[Start of Attachment]

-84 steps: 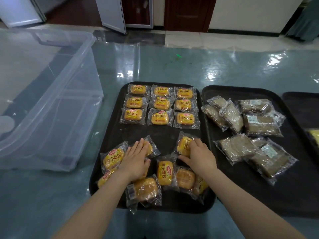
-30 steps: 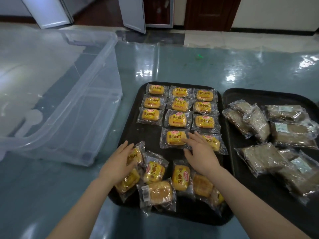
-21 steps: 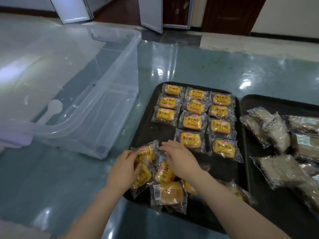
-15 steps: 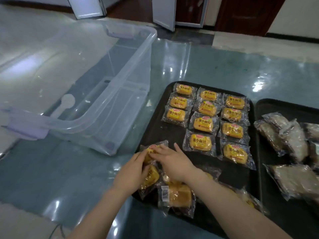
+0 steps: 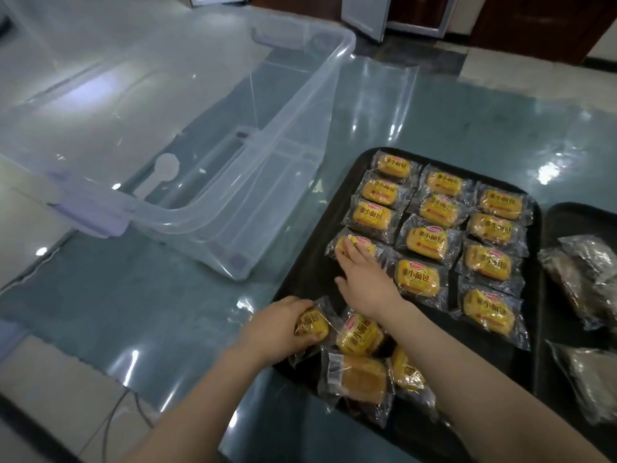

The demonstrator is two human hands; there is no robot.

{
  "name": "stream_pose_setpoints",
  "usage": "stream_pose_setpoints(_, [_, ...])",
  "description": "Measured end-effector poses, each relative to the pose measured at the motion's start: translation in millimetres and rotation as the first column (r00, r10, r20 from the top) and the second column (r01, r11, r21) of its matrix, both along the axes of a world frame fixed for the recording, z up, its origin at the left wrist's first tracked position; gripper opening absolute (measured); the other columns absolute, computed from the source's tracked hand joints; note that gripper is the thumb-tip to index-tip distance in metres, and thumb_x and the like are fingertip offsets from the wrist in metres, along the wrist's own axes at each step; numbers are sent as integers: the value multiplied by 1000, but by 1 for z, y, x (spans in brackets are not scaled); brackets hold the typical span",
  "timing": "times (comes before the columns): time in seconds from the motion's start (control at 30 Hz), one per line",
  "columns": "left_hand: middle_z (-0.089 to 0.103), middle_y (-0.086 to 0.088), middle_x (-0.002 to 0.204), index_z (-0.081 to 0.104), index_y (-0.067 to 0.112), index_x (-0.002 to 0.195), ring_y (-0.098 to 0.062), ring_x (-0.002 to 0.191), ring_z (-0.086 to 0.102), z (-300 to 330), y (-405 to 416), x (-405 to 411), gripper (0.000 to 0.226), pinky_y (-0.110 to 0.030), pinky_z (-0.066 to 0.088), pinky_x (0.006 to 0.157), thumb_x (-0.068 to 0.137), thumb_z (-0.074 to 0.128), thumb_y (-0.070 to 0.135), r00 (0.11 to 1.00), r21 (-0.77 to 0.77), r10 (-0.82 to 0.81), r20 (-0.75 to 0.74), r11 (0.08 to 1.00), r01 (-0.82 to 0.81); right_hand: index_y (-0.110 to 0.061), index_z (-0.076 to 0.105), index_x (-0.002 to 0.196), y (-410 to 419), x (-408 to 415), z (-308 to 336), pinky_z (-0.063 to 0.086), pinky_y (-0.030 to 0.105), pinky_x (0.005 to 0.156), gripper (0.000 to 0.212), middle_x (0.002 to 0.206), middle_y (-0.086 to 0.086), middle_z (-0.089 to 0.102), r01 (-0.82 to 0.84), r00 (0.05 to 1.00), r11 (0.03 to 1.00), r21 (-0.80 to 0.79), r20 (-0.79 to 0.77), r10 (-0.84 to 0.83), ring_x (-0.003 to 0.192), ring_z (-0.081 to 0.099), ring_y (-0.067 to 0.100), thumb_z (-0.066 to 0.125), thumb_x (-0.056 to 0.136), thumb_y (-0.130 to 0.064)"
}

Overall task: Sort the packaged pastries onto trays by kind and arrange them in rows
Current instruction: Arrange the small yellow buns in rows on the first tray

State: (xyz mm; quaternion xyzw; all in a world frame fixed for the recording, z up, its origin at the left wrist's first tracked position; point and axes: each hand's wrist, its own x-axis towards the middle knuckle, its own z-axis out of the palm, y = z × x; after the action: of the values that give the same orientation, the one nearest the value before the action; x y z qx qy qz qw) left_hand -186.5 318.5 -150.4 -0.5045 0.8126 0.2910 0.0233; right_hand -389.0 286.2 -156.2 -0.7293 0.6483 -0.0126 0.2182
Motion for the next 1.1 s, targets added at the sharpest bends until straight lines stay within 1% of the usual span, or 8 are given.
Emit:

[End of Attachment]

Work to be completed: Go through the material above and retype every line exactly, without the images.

Reply to the task:
-84 steps: 
-30 steps: 
-21 steps: 
-15 steps: 
+0 steps: 

The demonstrator is two human hands; there is no robot.

{
  "name": "stream_pose_setpoints",
  "usage": "stream_pose_setpoints(_, [_, ...])",
  "description": "Measured end-effector poses, each relative to the pose measured at the motion's start: translation in millimetres and rotation as the first column (r00, r10, r20 from the top) and the second column (r01, r11, r21) of its matrix, both along the axes of a world frame fixed for the recording, z up, its origin at the left wrist's first tracked position; gripper opening absolute (measured); the other columns absolute, computed from the source's tracked hand joints; note that gripper is the thumb-tip to index-tip distance in metres, and thumb_x and the like are fingertip offsets from the wrist in metres, along the wrist's own axes at each step; numbers are sent as integers: the value multiplied by 1000, but by 1 for z, y, x (spans in brackets are not scaled); brackets hold the typical span",
  "timing": "times (comes before the columns): time in seconds from the motion's start (control at 30 Hz), one per line",
  "columns": "left_hand: middle_z (-0.089 to 0.103), middle_y (-0.086 to 0.088), middle_x (-0.002 to 0.204), index_z (-0.081 to 0.104), index_y (-0.067 to 0.112), index_x (-0.002 to 0.195), ring_y (-0.098 to 0.062), ring_x (-0.002 to 0.191), ring_z (-0.086 to 0.102), z (-300 to 330), y (-405 to 416), x (-405 to 411), gripper (0.000 to 0.226), pinky_y (-0.110 to 0.030), pinky_z (-0.066 to 0.088), pinky_x (0.006 to 0.157), thumb_x (-0.068 to 0.137), thumb_z (-0.074 to 0.128), thumb_y (-0.070 to 0.135), r00 (0.11 to 1.00), r21 (-0.77 to 0.77), r10 (-0.82 to 0.81), r20 (-0.75 to 0.74), r11 (0.08 to 1.00), r01 (-0.82 to 0.81); right_hand: index_y (-0.110 to 0.061), index_z (-0.076 to 0.105), index_x (-0.002 to 0.196), y (-410 to 419), x (-408 to 415), z (-308 to 336), pinky_z (-0.063 to 0.086), pinky_y (-0.030 to 0.105), pinky_x (0.005 to 0.156), gripper (0.000 to 0.212), middle_x (0.002 to 0.206), middle_y (-0.086 to 0.086), middle_z (-0.089 to 0.102), r01 (-0.82 to 0.84), r00 (0.05 to 1.00), r11 (0.03 to 1.00), r21 (-0.80 to 0.79), r20 (-0.79 to 0.77), r10 (-0.84 to 0.83), ring_x (-0.003 to 0.192), ring_z (-0.081 to 0.099), ring_y (-0.067 to 0.100), thumb_z (-0.066 to 0.125), thumb_x (-0.056 to 0.136), thumb_y (-0.130 to 0.064)"
}

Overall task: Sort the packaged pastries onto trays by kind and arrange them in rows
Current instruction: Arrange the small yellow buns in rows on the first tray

State: (xyz mm; quaternion xyzw; all in a world frame fixed for the recording, z up, its origin at the left wrist's first tracked position; point and axes: each hand's wrist, its own x-axis towards the middle knuckle, its own z-axis out of the palm, y = z × x; after the action: of the values that give the same orientation, the one nearest the value before the action; x y z qx qy qz qw) left_hand -186.5 318.5 -150.4 -0.5045 0.8126 0.2910 0.0233; right_hand -389.0 286.2 -156.2 -0.7293 0.6483 -0.0126 0.2182
Motion for the next 1.1 s, targets added at the sharpest bends until straight lines stay within 1% of the usual span, or 8 are given.
Emit:

The exercise has been carried out in full.